» **Requirement**
In the listing below, print exactly the lines between the line holding "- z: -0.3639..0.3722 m" and the line holding "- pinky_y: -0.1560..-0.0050", inclusive, and no more.

» **Given information**
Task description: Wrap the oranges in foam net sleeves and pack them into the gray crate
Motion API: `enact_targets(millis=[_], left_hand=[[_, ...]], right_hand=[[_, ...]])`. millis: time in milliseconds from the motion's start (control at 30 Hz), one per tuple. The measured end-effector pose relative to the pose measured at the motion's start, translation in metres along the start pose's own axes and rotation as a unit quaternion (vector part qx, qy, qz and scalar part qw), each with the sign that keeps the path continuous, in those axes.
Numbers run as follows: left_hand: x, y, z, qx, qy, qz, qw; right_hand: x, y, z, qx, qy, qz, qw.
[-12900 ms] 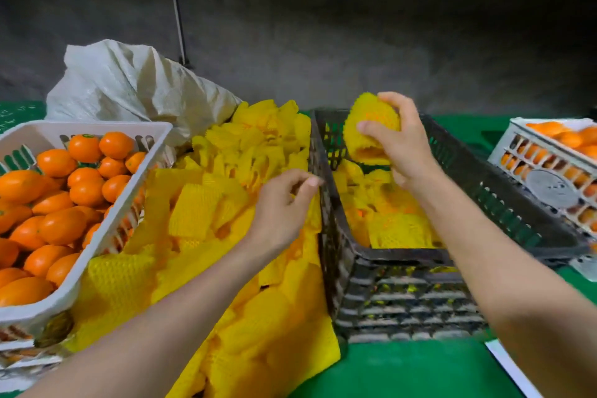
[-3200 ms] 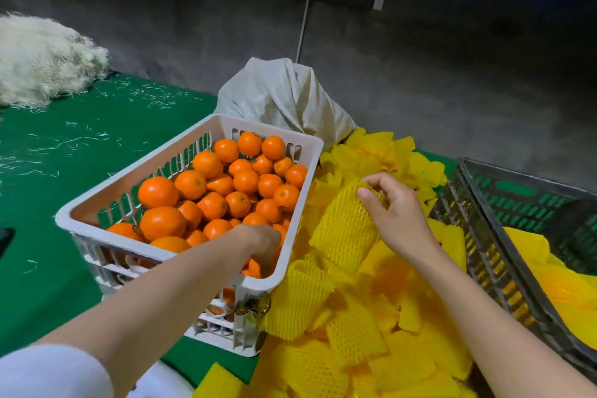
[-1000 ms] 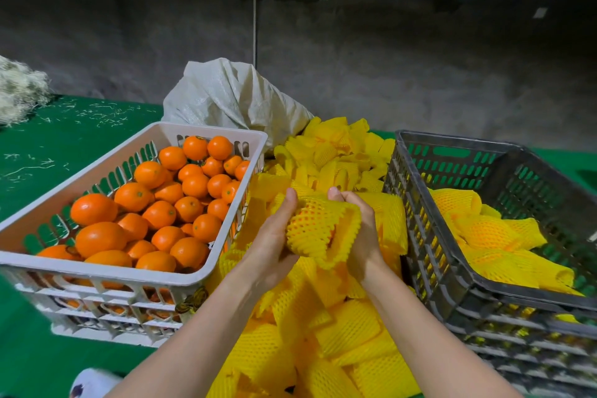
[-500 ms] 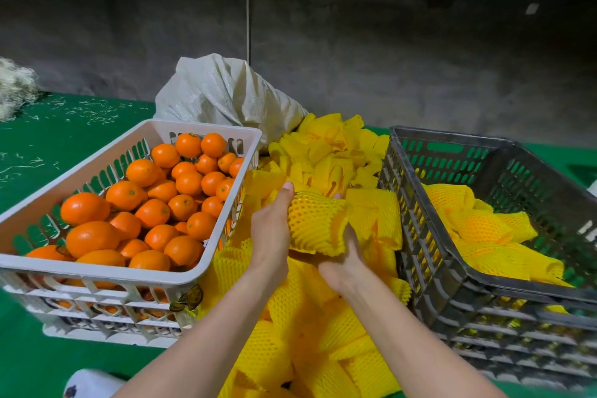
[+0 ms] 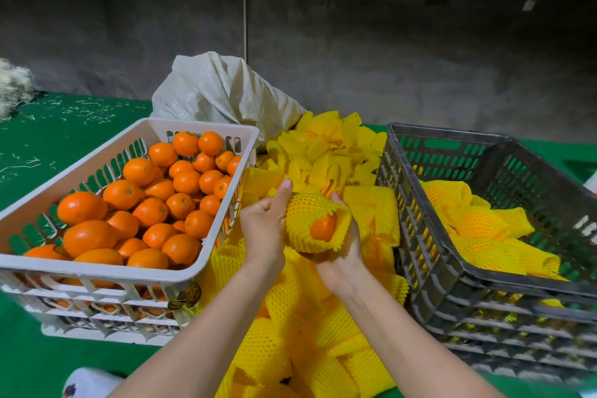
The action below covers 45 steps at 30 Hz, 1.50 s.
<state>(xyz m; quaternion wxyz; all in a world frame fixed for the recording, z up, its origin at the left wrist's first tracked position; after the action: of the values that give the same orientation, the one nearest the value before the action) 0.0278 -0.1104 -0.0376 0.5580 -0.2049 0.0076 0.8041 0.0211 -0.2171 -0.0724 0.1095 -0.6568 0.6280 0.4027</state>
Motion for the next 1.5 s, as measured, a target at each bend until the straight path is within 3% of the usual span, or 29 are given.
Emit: enact_targets(millis=[367,533,600,667,767,833,967,1133,1267,1400,1500], left_hand=[[-0.008,0.001,-0.016,0.113,-0.002,-0.058,0.992],[-0.014,0.002,-0.013,0.097,-0.035,-0.097,0.99],[-0.014,0.004,-0.013,0.114,-0.064,-0.112,0.985],[-0.012,0.01,-0.022,0.2,-0.072,-0.148,0.966],[-0.022,0.032,-0.03,0.326,-0.006,-0.243,0.913],[-0.029,0.039,-0.032,0.356,0.023,-0.251,0.9],[-0.038,0.038,-0.03,0.333,0.021,-0.27,0.903],[-0.051,0.039,-0.027,0.296,-0.005,-0.313,0.902],[-0.063,0.034,-0.024,0.287,0.043,-0.269,0.918],[-0.088,0.029,-0.012,0.244,0.031,-0.25,0.937],[-0.121,0.032,-0.002,0.201,0.01,-0.261,0.944]], right_hand=[[0.012,0.004,-0.004,0.051,-0.03,0.028,0.998],[0.014,0.008,-0.008,0.077,-0.014,0.018,0.997],[0.013,0.01,-0.014,0.105,0.022,0.007,0.994],[0.016,0.014,-0.027,0.16,0.124,0.035,0.979],[0.016,0.027,-0.05,0.269,0.252,0.063,0.927],[0.013,0.028,-0.051,0.275,0.288,0.048,0.916],[0.02,0.026,-0.056,0.272,0.305,0.076,0.909],[0.027,0.031,-0.065,0.242,0.256,0.083,0.932],[0.006,0.053,-0.076,0.335,0.376,-0.003,0.864],[-0.004,0.069,-0.09,0.359,0.504,-0.054,0.783],[0.007,0.07,-0.116,0.351,0.507,-0.018,0.787]])
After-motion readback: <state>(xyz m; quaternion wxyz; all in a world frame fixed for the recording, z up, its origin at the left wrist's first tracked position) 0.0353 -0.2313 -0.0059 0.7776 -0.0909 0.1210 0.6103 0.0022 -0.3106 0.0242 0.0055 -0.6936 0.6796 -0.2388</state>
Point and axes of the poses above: each hand's wrist, its own y-axis away from the middle knuckle, its own x-axis out of the back of the hand, z = x × y, the point moved 8 cm from there along -y, towards the middle knuckle, and after that the axes turned 6 degrees about -x, right-handed, at the moved point
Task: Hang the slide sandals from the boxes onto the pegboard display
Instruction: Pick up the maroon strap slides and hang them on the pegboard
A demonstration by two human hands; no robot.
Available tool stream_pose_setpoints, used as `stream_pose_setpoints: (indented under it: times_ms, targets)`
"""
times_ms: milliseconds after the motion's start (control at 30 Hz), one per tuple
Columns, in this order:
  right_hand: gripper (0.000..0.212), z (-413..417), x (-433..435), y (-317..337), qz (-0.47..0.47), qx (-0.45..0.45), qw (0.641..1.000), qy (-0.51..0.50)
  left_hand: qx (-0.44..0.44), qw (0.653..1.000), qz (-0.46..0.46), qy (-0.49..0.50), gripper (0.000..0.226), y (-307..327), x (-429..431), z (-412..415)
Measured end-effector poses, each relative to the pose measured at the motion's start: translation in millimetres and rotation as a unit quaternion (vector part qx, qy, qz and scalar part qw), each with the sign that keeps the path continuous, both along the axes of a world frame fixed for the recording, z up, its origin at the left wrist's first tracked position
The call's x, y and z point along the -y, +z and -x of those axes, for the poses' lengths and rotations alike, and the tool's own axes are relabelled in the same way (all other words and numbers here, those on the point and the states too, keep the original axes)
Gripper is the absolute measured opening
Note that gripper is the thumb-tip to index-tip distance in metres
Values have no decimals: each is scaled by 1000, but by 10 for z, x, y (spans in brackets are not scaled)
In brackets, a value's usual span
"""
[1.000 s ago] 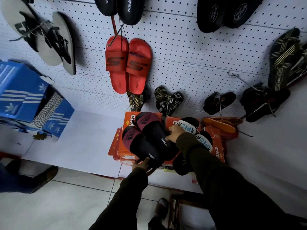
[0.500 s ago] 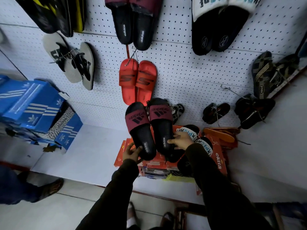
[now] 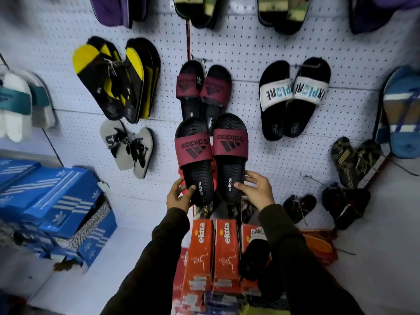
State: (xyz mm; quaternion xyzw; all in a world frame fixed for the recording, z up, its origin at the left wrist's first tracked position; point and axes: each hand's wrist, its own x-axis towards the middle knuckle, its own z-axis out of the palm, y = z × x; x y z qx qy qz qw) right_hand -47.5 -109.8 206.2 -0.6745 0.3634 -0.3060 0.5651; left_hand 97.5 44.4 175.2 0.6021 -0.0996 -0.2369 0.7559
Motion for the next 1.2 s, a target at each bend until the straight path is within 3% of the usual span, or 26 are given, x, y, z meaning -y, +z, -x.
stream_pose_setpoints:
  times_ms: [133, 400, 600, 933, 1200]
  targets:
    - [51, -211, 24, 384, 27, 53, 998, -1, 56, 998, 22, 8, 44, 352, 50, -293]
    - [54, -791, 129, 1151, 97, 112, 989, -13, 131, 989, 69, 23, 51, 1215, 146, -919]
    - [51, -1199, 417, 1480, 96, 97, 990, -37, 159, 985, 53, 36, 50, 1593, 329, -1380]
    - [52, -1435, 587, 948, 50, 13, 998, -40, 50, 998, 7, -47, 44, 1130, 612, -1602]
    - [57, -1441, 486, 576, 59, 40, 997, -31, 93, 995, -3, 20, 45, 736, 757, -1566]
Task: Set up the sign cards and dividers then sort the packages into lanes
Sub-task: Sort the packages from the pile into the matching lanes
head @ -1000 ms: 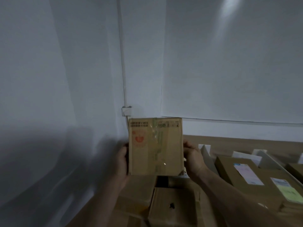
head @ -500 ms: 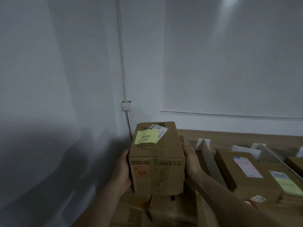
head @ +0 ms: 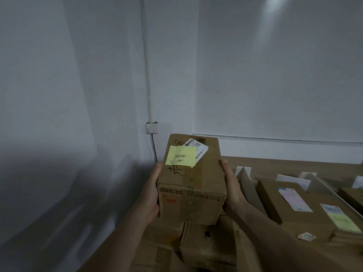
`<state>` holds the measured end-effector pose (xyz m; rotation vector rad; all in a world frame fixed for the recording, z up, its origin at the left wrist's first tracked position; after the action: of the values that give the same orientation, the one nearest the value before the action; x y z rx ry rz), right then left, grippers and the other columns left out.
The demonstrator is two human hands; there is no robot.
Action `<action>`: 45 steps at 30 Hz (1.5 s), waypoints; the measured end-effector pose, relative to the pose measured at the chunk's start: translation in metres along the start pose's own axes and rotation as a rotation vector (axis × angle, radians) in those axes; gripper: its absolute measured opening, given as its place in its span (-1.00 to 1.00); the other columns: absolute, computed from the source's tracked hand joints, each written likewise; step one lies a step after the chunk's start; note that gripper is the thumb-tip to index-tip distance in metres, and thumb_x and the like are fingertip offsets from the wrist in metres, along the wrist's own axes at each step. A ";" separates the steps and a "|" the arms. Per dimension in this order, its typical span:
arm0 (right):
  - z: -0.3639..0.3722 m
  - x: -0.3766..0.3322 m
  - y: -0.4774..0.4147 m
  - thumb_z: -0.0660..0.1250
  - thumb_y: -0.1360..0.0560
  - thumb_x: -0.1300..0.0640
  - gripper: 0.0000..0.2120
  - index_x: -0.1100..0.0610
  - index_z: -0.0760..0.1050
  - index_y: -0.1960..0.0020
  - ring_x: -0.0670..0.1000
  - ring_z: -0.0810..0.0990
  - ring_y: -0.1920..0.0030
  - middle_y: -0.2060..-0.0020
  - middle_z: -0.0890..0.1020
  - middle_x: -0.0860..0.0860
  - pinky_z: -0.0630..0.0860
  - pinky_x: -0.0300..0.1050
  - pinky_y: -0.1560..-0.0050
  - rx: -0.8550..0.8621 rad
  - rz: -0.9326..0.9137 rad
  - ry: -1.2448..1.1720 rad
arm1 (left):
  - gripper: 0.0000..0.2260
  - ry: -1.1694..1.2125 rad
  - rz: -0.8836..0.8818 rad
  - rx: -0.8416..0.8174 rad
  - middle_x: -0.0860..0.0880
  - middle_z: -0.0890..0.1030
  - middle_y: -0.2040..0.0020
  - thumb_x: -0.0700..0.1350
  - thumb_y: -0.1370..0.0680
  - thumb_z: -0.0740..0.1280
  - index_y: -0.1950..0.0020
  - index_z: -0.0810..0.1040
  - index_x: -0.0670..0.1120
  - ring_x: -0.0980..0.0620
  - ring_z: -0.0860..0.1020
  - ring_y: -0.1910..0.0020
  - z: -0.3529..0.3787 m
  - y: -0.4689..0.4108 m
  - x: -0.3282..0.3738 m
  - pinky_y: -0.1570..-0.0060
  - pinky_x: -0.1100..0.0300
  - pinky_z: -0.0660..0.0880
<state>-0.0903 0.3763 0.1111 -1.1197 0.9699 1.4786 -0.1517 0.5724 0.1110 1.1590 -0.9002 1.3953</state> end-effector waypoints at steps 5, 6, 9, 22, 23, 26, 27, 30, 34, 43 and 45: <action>-0.019 -0.014 0.006 0.46 -0.22 -0.48 -0.05 0.07 0.42 -0.41 0.24 0.66 -0.18 -0.21 0.64 0.19 0.56 0.32 -0.23 0.079 -0.055 -0.106 | -0.37 -0.114 -0.074 -0.071 -0.10 0.72 -0.06 0.46 -0.48 -0.01 -0.17 0.67 0.14 -0.09 0.68 -0.05 0.023 0.008 0.009 -0.09 -0.09 0.51; -0.025 -0.018 0.008 0.48 -0.19 -0.46 -0.03 0.09 0.40 -0.41 0.25 0.65 -0.18 -0.21 0.63 0.20 0.56 0.32 -0.23 0.096 -0.065 -0.118 | -0.36 -0.144 -0.083 -0.074 -0.08 0.72 -0.04 0.46 -0.50 -0.03 -0.18 0.66 0.15 -0.08 0.68 -0.05 0.028 0.010 0.010 -0.05 -0.07 0.52; -0.046 -0.026 0.013 0.40 -0.24 -0.36 -0.12 0.13 0.38 -0.40 0.26 0.64 -0.19 -0.22 0.60 0.24 0.56 0.30 -0.23 0.158 -0.091 -0.140 | -0.31 -0.117 -0.078 -0.012 -0.08 0.74 0.01 0.49 -0.48 0.00 -0.17 0.67 0.05 -0.07 0.70 0.02 0.038 0.015 0.013 0.06 0.01 0.55; -0.140 -0.051 0.089 0.29 -0.37 -0.45 -0.24 -0.17 0.28 -0.48 0.14 0.60 -0.20 -0.23 0.59 0.09 0.55 0.35 -0.16 0.416 -0.149 -0.159 | -0.47 0.202 0.065 0.073 -0.05 0.62 -0.15 0.20 -0.49 0.38 -0.43 0.37 0.15 -0.09 0.62 -0.05 0.140 0.058 0.003 0.18 0.05 0.54; -0.151 -0.054 0.098 0.27 -0.29 -0.56 -0.18 -0.17 0.36 -0.42 0.17 0.61 -0.21 -0.19 0.61 0.14 0.56 0.33 -0.14 0.414 -0.126 -0.141 | -0.50 0.193 0.077 0.075 -0.04 0.63 -0.12 0.14 -0.53 0.38 -0.44 0.36 0.13 -0.07 0.62 0.00 0.150 0.063 0.002 0.24 0.08 0.53; -0.189 -0.059 0.126 0.11 -0.24 -0.68 -0.09 -0.13 0.46 -0.38 0.18 0.59 -0.22 -0.15 0.64 0.17 0.48 0.32 -0.20 0.364 -0.037 -0.119 | -0.55 0.184 0.105 0.086 -0.05 0.66 -0.09 0.07 -0.56 0.37 -0.44 0.37 0.13 -0.08 0.65 0.01 0.178 0.078 -0.007 0.21 0.08 0.54; -0.203 -0.062 0.136 0.06 -0.28 -0.68 -0.09 -0.11 0.44 -0.40 0.15 0.58 -0.23 -0.19 0.64 0.16 0.44 0.35 -0.23 0.342 -0.017 -0.106 | -0.55 0.179 0.104 0.095 -0.06 0.67 -0.10 0.09 -0.54 0.39 -0.42 0.39 0.15 -0.09 0.66 -0.02 0.187 0.083 -0.012 0.16 0.05 0.56; -0.246 -0.067 0.165 -0.06 -0.33 -0.66 -0.08 -0.13 0.37 -0.46 0.13 0.57 -0.23 -0.27 0.61 0.15 0.37 0.40 -0.25 0.282 0.023 -0.040 | -0.57 0.133 0.106 0.079 -0.07 0.65 -0.17 0.16 -0.46 0.42 -0.31 0.47 0.21 -0.12 0.65 -0.08 0.222 0.099 -0.024 -0.04 -0.12 0.60; -0.302 -0.084 0.207 -0.11 -0.48 -0.55 -0.30 -0.27 0.39 -0.44 0.20 0.63 -0.20 -0.16 0.68 0.16 0.21 0.50 -0.37 0.265 0.026 -0.052 | -0.64 0.104 0.113 0.040 -0.10 0.68 -0.12 0.15 -0.48 0.39 -0.25 0.54 0.12 -0.14 0.65 -0.09 0.273 0.127 -0.038 -0.14 -0.18 0.57; -0.412 -0.091 0.280 -0.16 -0.47 -0.57 -0.20 -0.18 0.33 -0.52 0.22 0.62 -0.11 -0.02 0.70 0.17 0.39 0.35 -0.31 0.426 0.176 0.110 | -0.37 0.065 0.049 -0.077 -0.13 0.70 -0.10 0.32 -0.39 0.30 -0.31 0.54 -0.05 -0.15 0.68 -0.05 0.370 0.169 -0.080 -0.04 -0.08 0.60; -0.430 -0.099 0.296 -0.17 -0.52 -0.51 -0.22 -0.12 0.36 -0.52 0.13 0.57 -0.16 -0.21 0.63 0.15 0.37 0.35 -0.35 0.467 0.158 0.160 | -0.28 0.071 0.036 -0.069 -0.14 0.69 -0.14 0.36 -0.31 0.32 -0.34 0.52 -0.03 -0.15 0.68 -0.06 0.385 0.168 -0.093 0.00 -0.06 0.60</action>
<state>-0.3038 -0.1105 0.1075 -0.8404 1.4557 1.2053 -0.2553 0.1553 0.1280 1.0392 -0.9161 1.4148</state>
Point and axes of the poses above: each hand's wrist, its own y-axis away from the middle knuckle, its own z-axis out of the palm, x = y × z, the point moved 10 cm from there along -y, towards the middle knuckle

» **Answer for this exercise**
  - z: -0.3639..0.3722 m
  - x: -0.3766..0.3322 m
  - y: -0.4774..0.4147 m
  - thumb_z: -0.0660..0.1250
  - thumb_y: -0.1360..0.0560
  - thumb_x: -0.1300..0.0640
  - gripper: 0.0000..0.2120
  - index_x: -0.1100..0.0610
  - index_z: -0.0760..0.1050
  - index_y: -0.1960..0.0020
  - ring_x: -0.0670..0.1000
  - ring_z: -0.0810..0.0990
  - ring_y: -0.1920..0.0030
  - middle_y: -0.2060..-0.0020
  - middle_z: -0.0890..0.1020
  - middle_x: -0.0860..0.0860
  - pinky_z: -0.0630..0.0860
  - pinky_x: -0.0300..0.1050
  - pinky_y: -0.1560..-0.0050

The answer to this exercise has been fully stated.